Big data refers to ultra large data sets analyzed computationally for patterns, trends, and associations, often relating to human social networks. The term encompasses not only the size (volume) of data but also the variety of types of data as well as the speed (velocity) at which it is processed.
The big in Big Data is not about just the size (or volume) of data. Certainly, size is part of it. But, big also applies to other aspects of the data. These other aspects include how widely varying it is in data type and structure and how quickly the data is processed.

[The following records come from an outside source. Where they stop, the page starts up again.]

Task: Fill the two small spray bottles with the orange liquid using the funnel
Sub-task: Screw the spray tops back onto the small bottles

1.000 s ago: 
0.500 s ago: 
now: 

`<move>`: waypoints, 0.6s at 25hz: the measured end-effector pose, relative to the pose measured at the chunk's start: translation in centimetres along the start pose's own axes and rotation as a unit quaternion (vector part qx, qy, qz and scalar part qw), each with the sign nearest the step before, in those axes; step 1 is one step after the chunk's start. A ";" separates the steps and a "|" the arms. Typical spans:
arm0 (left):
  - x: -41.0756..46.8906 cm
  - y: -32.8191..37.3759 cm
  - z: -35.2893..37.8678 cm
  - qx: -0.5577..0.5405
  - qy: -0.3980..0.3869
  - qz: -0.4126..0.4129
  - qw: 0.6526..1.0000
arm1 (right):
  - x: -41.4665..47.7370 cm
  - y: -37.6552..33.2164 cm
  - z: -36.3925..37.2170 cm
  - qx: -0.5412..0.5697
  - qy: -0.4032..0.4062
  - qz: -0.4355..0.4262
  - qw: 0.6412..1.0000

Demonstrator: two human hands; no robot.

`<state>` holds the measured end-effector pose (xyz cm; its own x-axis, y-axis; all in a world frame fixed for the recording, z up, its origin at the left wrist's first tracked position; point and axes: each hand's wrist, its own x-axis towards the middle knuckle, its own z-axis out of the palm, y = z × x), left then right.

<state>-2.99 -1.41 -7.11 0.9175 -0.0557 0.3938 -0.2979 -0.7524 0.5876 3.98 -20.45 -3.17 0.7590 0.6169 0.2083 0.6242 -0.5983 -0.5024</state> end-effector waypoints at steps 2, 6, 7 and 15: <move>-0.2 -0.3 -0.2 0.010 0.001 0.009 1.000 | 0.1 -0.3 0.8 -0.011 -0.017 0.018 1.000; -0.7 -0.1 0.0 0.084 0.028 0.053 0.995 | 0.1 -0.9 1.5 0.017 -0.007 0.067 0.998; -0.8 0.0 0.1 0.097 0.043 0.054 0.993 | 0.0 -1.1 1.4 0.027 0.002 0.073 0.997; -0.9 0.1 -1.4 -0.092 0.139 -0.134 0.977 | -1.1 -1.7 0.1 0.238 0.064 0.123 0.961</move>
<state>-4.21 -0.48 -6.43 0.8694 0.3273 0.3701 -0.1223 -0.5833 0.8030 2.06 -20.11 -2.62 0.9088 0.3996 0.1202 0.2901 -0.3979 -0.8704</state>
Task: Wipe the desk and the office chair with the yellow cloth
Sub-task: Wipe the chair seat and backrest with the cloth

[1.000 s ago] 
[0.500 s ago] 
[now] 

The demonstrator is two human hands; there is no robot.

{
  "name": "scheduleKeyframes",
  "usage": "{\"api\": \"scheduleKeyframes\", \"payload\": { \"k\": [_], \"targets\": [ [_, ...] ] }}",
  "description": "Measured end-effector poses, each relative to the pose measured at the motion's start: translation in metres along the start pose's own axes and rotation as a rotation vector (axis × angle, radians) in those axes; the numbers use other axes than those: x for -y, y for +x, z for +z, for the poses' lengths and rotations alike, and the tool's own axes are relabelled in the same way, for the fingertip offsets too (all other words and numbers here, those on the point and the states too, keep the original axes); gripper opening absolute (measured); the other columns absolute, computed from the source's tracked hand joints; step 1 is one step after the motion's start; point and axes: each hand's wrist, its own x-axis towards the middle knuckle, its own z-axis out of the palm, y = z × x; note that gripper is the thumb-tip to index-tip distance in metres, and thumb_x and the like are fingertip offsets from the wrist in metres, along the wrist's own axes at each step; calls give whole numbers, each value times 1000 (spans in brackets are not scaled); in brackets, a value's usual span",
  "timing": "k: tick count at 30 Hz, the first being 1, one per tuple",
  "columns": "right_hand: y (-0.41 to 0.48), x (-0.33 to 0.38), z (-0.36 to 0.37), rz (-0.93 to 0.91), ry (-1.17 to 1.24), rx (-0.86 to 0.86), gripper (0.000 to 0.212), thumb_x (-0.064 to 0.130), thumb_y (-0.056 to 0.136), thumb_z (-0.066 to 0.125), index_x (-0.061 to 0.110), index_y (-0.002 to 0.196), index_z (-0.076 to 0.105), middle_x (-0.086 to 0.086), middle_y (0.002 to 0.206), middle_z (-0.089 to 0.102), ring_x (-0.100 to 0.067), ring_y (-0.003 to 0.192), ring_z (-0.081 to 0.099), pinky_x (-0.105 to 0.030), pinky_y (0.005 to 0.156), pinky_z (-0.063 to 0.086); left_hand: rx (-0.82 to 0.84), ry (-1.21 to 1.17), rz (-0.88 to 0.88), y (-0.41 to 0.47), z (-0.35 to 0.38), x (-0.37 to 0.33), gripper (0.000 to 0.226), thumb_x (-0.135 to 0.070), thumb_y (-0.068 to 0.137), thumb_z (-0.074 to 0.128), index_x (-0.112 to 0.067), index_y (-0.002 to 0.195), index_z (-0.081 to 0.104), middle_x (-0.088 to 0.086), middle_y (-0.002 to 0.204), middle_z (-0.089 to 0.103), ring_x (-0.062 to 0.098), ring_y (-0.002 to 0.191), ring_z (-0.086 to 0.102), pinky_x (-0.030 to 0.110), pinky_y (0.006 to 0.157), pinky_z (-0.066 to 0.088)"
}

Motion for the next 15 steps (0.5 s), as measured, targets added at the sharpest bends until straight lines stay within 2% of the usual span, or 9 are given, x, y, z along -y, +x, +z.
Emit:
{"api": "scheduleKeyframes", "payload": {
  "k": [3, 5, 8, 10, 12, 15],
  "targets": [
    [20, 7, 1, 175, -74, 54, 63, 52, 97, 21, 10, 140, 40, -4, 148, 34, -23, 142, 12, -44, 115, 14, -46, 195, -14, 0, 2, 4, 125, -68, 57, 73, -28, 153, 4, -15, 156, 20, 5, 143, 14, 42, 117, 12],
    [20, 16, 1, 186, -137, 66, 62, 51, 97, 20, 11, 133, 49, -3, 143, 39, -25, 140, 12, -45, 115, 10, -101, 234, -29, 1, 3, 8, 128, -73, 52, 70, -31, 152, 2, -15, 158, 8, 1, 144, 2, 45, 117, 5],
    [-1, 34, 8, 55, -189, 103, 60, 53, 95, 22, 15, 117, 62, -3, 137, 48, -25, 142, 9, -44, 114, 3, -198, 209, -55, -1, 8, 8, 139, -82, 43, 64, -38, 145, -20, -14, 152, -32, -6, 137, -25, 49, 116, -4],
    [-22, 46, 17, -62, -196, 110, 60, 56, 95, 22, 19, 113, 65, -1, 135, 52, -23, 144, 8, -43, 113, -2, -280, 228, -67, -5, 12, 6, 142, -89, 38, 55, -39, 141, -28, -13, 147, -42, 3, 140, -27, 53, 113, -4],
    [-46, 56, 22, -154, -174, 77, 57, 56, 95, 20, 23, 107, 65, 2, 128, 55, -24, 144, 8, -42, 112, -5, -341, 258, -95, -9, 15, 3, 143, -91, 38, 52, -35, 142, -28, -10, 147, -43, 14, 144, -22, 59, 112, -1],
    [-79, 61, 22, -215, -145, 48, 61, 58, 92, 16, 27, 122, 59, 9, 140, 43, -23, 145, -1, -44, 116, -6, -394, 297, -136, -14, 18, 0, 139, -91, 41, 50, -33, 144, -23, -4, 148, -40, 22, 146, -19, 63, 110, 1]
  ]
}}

So, the big in Big Data refers to all the three V's: Volume, Variety and Velocity.
Volume: Big data involves extremely large volumes of data, often terabytes or petabytes, collected from a variety of sources like web logs, social media, or sensors.
Velocity: The speed at which data is generated and needs to be processed is also a defining characteristic of big data. Real-time or near-real-time (meaning the data is processed and results obtained as fast as the data is acquired) information processing can be essential for activities such as fraud detection and online advertising.
Variety: Big data comes in multiple data types — structured, semi-structured, and unstructured. This variety includes data from different sources such as text, videos, emails, databases, and transactions.
Big data technologies include tools and processes used to handle these datasets and extract meaningful information from them. This capability is crucial across various sectors, including business, healthcare, finance, science, and technology, to drive innovation and efficiency.
In traditional scientific computing, datasets can certainly be big in volume but are less frequently, if ever, big in the other two V's of big data. That said, as ML/AI become more commonly used to support scientific computing, this distinction is becoming less relevant.